Sortings

Antony Unwin

2024-04-01

Introduction

Ordering and sorting are important tools in statistical graphics. Different arrangements offer different views of the data. In UpAndDown plots, the ordering of the grouping levels can have a big influence. In nested datasets, the order is given, but in non-nested ones the user has a choice. A display of changes by district within age and gender will look very different to a display of changes by age within district and gender.

The sortings of the individual levels can have a big influence too. There are five options offered in the UpAndDownPlots package for sorting levels: no sorting (“orig”, standing for the original order), sorting by initial value (“base”, i.e. baseline), sorting by final value (“final”), sorting by percentage change (“perc”), sorting by absolute change (“abs”). With all five options you can also request the sorting to be in the reverse order by using the reverse parameter.

Comparing the five sortings

To see what difference another sorting method might make, you can draw a set of five plots for the same grouping variable, one for each sorting method, using the sort5 function.

library(UpAndDownPlots)
library(dplyr)
xs <- sort5(NIpop, gvar="LGD2014_name", v1="y2011", v2="y2017")
gridExtra::grid.arrange(xs$uadl)

Fig 1: UpAndDown plots for the five standard sortings of the district variable in the Northern Ireland population dataset. Percentage change is often most useful, but absolute change can be relevant when there is a mixture of large and small categories. For this situation sorting by the initial value (‘base’) can also be worth trying to emphasise the larger categories.

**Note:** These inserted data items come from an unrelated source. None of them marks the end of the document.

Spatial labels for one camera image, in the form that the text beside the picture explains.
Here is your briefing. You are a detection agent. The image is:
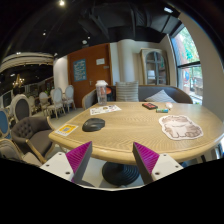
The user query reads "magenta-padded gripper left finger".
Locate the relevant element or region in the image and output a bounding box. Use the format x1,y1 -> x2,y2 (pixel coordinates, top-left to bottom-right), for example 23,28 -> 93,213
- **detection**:
39,140 -> 93,185

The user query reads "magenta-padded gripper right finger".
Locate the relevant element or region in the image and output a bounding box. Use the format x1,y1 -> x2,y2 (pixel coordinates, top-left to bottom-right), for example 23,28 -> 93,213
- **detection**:
132,141 -> 184,185

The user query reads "black computer mouse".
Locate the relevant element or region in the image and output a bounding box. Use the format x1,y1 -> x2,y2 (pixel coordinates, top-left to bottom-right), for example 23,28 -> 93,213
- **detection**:
82,117 -> 106,133

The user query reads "cat-shaped mouse pad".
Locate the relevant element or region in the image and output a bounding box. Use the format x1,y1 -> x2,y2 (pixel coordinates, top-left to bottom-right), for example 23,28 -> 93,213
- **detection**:
158,114 -> 204,141

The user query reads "yellow code card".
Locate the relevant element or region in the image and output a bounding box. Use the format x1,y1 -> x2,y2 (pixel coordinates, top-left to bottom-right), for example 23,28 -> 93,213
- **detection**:
54,123 -> 79,137

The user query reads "grey tufted armchair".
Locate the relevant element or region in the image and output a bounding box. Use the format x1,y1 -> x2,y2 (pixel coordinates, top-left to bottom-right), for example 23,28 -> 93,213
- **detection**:
10,115 -> 56,164

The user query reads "black round table base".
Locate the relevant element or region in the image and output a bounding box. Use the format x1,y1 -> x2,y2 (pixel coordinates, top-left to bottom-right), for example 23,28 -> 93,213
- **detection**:
101,161 -> 140,187

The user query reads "black and red flat box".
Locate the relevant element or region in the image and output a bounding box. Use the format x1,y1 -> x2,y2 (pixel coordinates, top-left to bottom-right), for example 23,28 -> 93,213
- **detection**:
141,102 -> 159,110

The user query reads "group of white-framed chairs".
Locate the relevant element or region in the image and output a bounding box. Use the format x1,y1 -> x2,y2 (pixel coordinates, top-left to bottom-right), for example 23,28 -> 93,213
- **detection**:
0,84 -> 77,141

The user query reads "white striped cushion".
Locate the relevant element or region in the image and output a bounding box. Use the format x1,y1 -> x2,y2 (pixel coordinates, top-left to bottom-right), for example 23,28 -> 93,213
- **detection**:
144,89 -> 177,104

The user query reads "grey curved sofa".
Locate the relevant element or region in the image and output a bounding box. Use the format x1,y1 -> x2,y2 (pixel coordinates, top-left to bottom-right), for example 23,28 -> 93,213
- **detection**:
81,84 -> 194,110

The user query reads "white printed sticker sheet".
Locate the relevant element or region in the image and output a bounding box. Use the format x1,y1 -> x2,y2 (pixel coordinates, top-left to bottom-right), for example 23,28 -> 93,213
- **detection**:
89,104 -> 123,116

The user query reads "grey striped square cushion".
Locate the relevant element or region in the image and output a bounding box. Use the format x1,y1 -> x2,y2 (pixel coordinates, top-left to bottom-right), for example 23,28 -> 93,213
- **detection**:
115,81 -> 140,103

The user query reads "clear shaker bottle white lid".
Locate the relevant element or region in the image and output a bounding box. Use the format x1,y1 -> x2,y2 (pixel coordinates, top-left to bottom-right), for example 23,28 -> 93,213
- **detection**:
95,79 -> 109,107

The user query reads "chandelier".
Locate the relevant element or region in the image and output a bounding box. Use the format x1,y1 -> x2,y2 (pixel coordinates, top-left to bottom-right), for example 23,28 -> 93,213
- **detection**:
12,73 -> 26,89

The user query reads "brown wooden door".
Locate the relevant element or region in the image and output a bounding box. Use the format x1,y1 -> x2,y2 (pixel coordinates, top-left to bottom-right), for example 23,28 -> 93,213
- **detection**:
67,43 -> 113,108

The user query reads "blue poster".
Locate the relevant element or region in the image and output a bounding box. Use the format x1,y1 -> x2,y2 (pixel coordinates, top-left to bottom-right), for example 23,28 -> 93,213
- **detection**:
73,58 -> 88,83

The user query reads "arched glass-door cabinet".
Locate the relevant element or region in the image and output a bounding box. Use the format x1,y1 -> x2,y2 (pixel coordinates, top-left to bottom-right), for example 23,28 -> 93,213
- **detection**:
139,47 -> 170,86

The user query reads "large window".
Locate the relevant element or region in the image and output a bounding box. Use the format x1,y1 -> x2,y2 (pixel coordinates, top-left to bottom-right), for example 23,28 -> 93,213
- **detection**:
170,26 -> 204,105

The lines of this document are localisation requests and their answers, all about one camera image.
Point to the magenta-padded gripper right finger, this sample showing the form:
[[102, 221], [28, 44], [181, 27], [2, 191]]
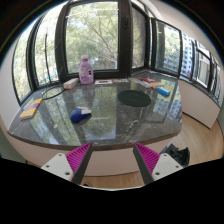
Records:
[[165, 165]]

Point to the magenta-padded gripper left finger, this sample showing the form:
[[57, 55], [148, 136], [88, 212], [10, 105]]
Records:
[[60, 164]]

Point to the blue and white computer mouse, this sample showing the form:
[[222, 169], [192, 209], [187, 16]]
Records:
[[79, 115]]

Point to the round black mouse pad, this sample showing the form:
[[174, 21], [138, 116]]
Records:
[[134, 98]]

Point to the dark bag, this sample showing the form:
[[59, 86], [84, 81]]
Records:
[[176, 155]]

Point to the yellow and purple box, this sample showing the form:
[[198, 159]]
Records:
[[30, 109]]

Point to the blue and white box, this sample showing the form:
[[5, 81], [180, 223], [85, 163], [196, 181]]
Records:
[[163, 91]]

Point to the beige book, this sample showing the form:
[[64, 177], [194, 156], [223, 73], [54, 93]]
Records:
[[158, 85]]

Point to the orange and white box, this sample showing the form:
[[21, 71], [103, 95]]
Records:
[[71, 83]]

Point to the colourful thin booklet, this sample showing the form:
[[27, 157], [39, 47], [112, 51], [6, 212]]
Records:
[[133, 79]]

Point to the white card with dark picture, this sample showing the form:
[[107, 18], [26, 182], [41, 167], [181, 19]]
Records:
[[103, 81]]

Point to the purple detergent bottle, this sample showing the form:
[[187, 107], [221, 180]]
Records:
[[85, 73]]

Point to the pale printed leaflet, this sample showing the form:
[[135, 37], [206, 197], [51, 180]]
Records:
[[121, 80]]

The ‘orig’ option, meaning ‘no sorting’, can be used to apply sortings that are not included in the package. With the Northern Ireland population data it could be interesting to order the districts within age groups by the ordering for the oldest age group. The code first constructs a smaller dataset with that ordering and then a version of the original dataset with the new ordering.

library(forcats)
NIpopX <- NIpop %>% filter(age=="65+") %>% group_by(LGD2014_name) %>% summarise(s11=sum(y2011), s17=sum(y2017), rp=s17/s11-1)
NIpopX <- NIpopX %>% mutate(LGD=fct_reorder(LGD2014_name, rp))
NIpop1 <- NIpop %>% mutate(LGD2014_name=factor(LGD2014_name, levels=levels(NIpopX$LGD)))
ww <- ud_prep(NIpop1, v1="y2011", v2="y2017", levs=c("age", "LGD2014_name"), sortLev=c("orig", "orig"))
w1 <- ud_plot(ww, labelvar="age")
w1$uad

Fig 2: An UpAndDown plot of percentage changes for districts by age groups, where the districts are sorted by the percentage changes for the oldest group. As Belfast has the lowest increase amongst the 65+ group it is relatively easy to pick out in the other age groups.

Choosing ‘no sorting’ for a variable means sticking with whatever the original ordering of the variable was. In the NIpop dataset the age variable has the groups “00-15”, “16-39”, “40-64”, “65+” and the default alphanumeric ordering keeps them in that order. If you had a variable Age with groups “child”, “young”, “middle-aged”, “old” in a data set Data1, then you would have to change the default ordering (which would put “young” last). You could do that like this:

Data1 <- Data1 %>% mutate(Age=factor(Age, levels=c("child", "young", "middle-aged", "old")))

Keeping track of the percentages

The percentage changes calculated depend on the grouping variables chosen and the order they are chosen in. The percentage changes used for sorting are calculated by the function ud_prep and are part of that output. The percentage changes drawn are calculated by ud_plot and are part of that function’s output.